Y aclara con entusiasmo los secretos de los mundos”

 Wislawa Szymborska

 Haría falta decir la palabra “tierra” setenta y cuatro veces, para entender la complejidad del mundo y su amplitud inquebrantable. Setenta y cuatro veces porque siete son los días que sumados a otros siete y en una sucesión infinita hacen la vida del hombre. Cuatro, porque es el número de horas que he tardado en entenderlo. He pensado en la tierra con la conciencia del bien y del mal, he recordado el instante en que vagamente caí al sueño y una mano pareció alcanzarme desde el fondo con su puñado de agujas imaginarias y conté con la suerte de desaparecer a tiempo. A pesar de todo eso, en esta hora, mi cuerpo se encuentra en buen estado, las cosas firmes sobre el escritorio, ninguna reclamación del cielo. Concluyo que ni el sueño, ni la conciencia de una cosa y de otra logran dañar definitivamente al hombre. Pero un número, un número ha bastado para poner sobre mi mesa la claridad e incertidumbre de todas las cosas, sin necesidad de atravesar la frontera para viajar a otro país, sin necesidad de enumerar una tras otra las respuestas que el libro de historia me ha puesto por delante. Setenta y cuatro veces digo tierra y el mar se abre ante los ojos con la rebeldía de las cosas olvidadas, setenta y cuatro veces y en otro país bajo el sol se da inicio a una guerra, setenta y cuatro veces y veo a las mujeres llegar a sus aldeas con su misma carga de todos los días. Todo se ajusta a una cifra hecha a la medida de las casualidades, pero la realidad exige vivir cada cosa antes de dar testimonio de ella, no es conveniente intervenirla aunque haya signos y señales, más oportuno abrir la jaula de un pájaro y decir: “Esto es la libertad” aunque en el nacimiento hayamos tenido la única prueba de ella y no nos diéramos cuenta.

 

SONIDOS

Cada sonido que viene desde el fondo de la casa tiene la forma de un tigre caminando en puntas. El estremecimiento de las cucharas que caen indecisas sobre las losas, su contacto con el suelo que desencadena en la ilusión del vértigo. Aprendimos a recibir con humildad el sonido de las cosas más tristes: la llave sobre la cerradura, el rayo a mitad del día, las cajas de cartón en las que se inscribía demasiado pronto la señal de las mudanzas. Pero nunca supimos cómo retener el camino del cuchillo trazando un nombre sobre el vidrio, ni el golpe del portón tras la despedida del padre. En la cocina la madre custodia la caída, su papel es el mismo que el de un dios cavando su reino mudo en lo hondo del patio. Al igual que ella las mujeres de la casa aprendieron a rendir su homenaje al silencio, por eso nunca cerraron la puerta antes de la partida.

 

PLAZA DE MERCADO

Se abre la puerta de la plaza de mercado y el deseo de las mujeres sobreviene. Unas esperan encontrar el río de leche dentro de las jarras marcadas con figuras orientales, otras atienden el balanceo de la pesa que en un lado carga semillas y en la otra, frutos de ébano. Así funciona. La cáscara sobre la palma de la mano, el sol verde encima de los manteles. La cosecha de cebada regándose en una esquina de la mesa.

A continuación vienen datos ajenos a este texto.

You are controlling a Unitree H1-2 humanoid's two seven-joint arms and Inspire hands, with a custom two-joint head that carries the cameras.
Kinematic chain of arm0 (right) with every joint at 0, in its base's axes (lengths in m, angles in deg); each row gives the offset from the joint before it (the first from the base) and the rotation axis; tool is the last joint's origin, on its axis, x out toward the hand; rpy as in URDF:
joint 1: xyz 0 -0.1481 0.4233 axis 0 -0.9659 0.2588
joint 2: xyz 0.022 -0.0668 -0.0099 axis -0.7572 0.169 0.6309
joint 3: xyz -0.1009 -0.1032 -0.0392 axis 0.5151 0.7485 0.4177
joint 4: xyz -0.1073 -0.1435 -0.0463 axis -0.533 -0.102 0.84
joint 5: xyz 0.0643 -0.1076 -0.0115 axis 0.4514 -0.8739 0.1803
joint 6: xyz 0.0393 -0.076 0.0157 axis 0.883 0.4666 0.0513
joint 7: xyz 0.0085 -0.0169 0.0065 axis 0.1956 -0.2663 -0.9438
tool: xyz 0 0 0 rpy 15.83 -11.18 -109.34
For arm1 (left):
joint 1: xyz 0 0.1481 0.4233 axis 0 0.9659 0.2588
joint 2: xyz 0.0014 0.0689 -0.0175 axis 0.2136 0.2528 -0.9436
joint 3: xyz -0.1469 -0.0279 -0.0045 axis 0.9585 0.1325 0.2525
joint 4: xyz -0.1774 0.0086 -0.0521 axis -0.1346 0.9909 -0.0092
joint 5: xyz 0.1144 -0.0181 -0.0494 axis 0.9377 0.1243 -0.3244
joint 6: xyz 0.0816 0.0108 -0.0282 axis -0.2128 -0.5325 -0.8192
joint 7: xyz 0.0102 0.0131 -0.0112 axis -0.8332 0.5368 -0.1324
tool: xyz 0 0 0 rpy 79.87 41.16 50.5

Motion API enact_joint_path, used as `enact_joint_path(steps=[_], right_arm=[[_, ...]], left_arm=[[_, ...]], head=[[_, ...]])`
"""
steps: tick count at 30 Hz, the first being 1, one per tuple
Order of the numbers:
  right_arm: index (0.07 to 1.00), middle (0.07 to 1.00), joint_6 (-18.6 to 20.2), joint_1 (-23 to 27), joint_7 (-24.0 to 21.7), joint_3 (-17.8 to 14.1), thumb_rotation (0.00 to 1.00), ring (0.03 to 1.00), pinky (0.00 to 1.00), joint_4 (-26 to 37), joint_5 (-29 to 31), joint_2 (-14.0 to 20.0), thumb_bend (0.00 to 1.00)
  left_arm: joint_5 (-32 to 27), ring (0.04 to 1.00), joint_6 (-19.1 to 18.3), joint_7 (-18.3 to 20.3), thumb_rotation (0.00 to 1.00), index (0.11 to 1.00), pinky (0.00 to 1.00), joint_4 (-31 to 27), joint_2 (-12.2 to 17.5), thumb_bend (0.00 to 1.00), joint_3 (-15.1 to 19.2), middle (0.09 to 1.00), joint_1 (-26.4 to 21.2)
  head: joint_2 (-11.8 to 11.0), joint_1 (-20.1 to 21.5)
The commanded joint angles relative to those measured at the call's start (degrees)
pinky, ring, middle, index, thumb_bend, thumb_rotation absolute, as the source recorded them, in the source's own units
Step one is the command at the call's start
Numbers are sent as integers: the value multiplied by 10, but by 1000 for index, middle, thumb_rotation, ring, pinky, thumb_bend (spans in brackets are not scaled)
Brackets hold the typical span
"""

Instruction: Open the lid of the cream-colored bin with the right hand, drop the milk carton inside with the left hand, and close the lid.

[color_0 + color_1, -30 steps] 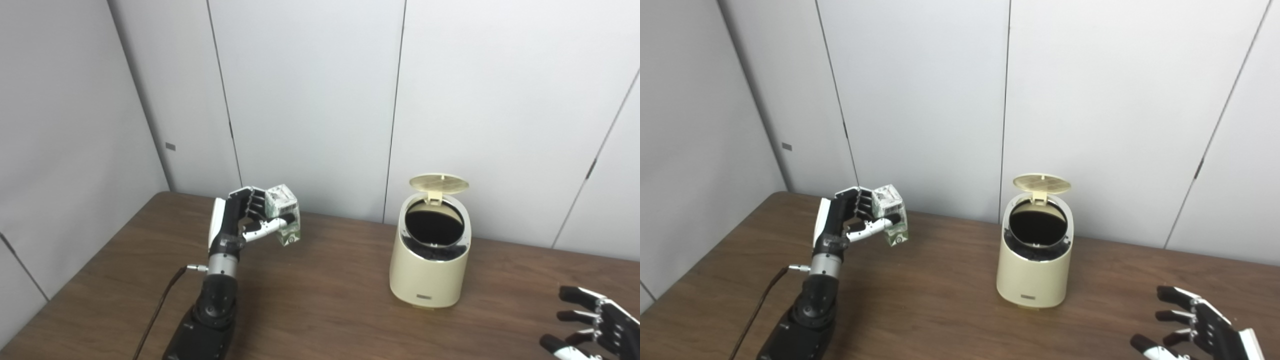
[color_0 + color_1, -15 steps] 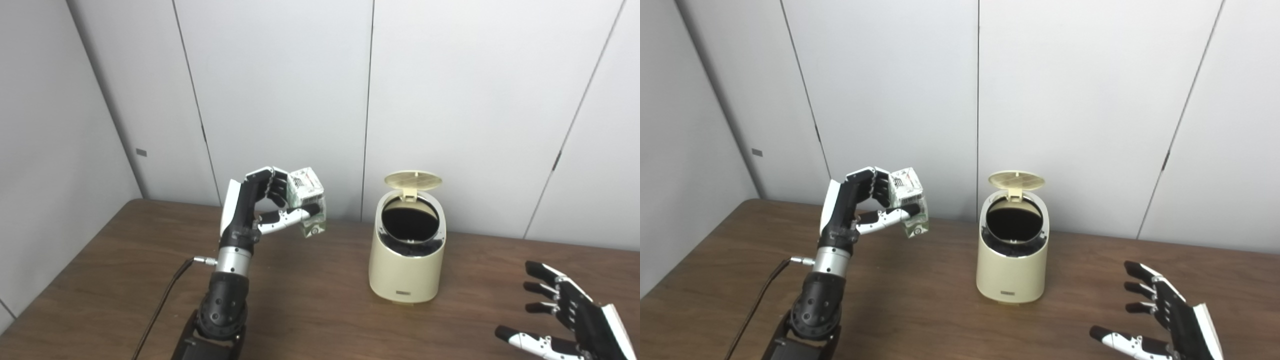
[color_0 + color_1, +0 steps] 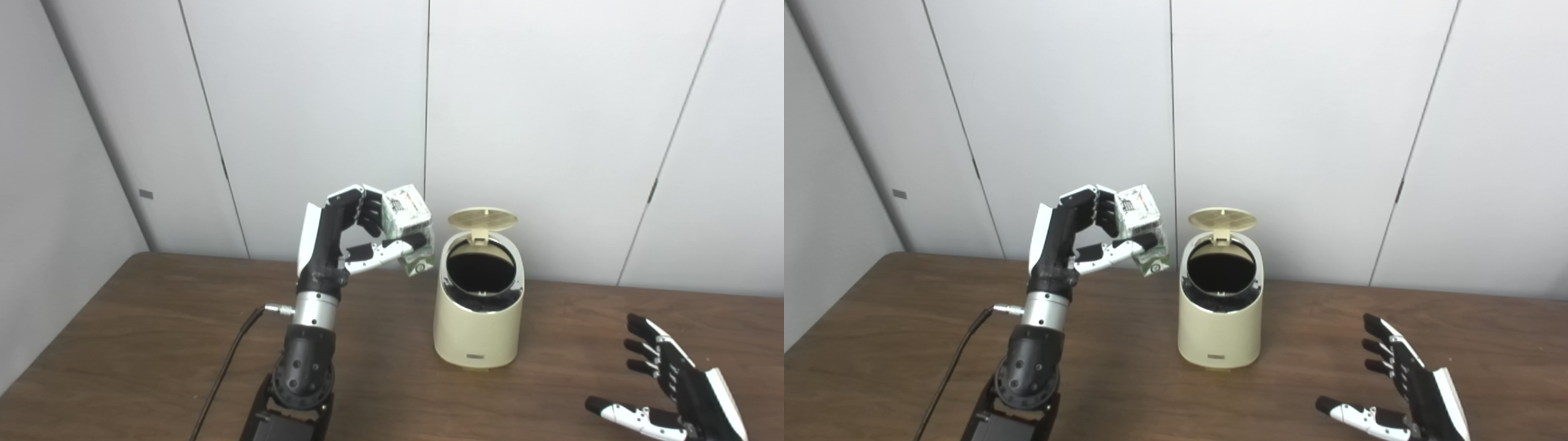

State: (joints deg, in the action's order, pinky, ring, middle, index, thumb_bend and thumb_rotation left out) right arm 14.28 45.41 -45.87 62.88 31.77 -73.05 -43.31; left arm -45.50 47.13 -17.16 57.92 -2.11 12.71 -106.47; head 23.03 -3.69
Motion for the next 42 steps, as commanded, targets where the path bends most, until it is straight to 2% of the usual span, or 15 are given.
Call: enact_joint_path(steps=[1,8,9,10,13,22,27,35,42], right_arm=[[860,879,-37,18,9,-3,25,841,775,5,2,5,704],[860,880,-42,19,10,-3,26,843,780,1,4,5,704],[860,880,-49,20,13,-2,26,843,780,-5,4,4,704],[861,876,-55,20,15,-2,79,839,774,-10,4,2,718],[860,869,-67,20,20,1,153,828,757,-19,-4,3,731],[863,877,-89,20,22,1,183,840,767,-34,3,3,733],[864,876,-86,16,24,3,220,839,762,-32,-4,4,740],[865,873,-70,12,24,4,243,828,747,-19,-16,1,742],[863,873,-87,13,24,5,260,837,766,-30,-13,4,761]], left_arm=[[4,440,7,-7,0,499,379,-28,-4,525,0,469,-33],[8,440,8,-5,0,498,379,-28,-8,525,3,470,-34],[12,440,8,-11,0,498,379,-27,-18,525,-1,470,-36],[15,440,7,-15,0,499,380,-26,-26,525,-4,469,-38],[26,443,10,-27,0,501,383,-20,-43,525,-10,468,-40],[38,436,36,-43,0,505,379,7,-65,524,-22,466,-40],[38,427,53,-47,0,509,371,27,-68,523,-29,462,-42],[30,450,60,-41,0,500,393,41,-68,524,-31,473,-44],[24,446,77,-39,0,504,392,59,-65,524,-34,470,-50]], head=[[0,2],[0,2],[-2,14],[-2,14],[-1,21],[4,32],[6,37],[11,39],[13,39]])
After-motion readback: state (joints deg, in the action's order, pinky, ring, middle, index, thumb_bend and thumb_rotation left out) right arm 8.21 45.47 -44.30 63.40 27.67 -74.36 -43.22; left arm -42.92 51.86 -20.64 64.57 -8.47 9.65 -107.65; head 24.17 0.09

No habitaremos para siempre esta tierra roja, las mujeres de la plaza de mercado lo saben, las moscas que se paran sobre el pan fresco, el papagayo pintado en un cuadro que venden los indígenas del norte. Todos lo sabemos. No permaneceremos sobre la tierra roja.

Por eso, náufragos en la isla de los objetos, buscamos encontrar al menos una cosa parecida a la permanencia, algo que confunda a la muerte con las bolsas de arroz que cuelgan de las estanterías.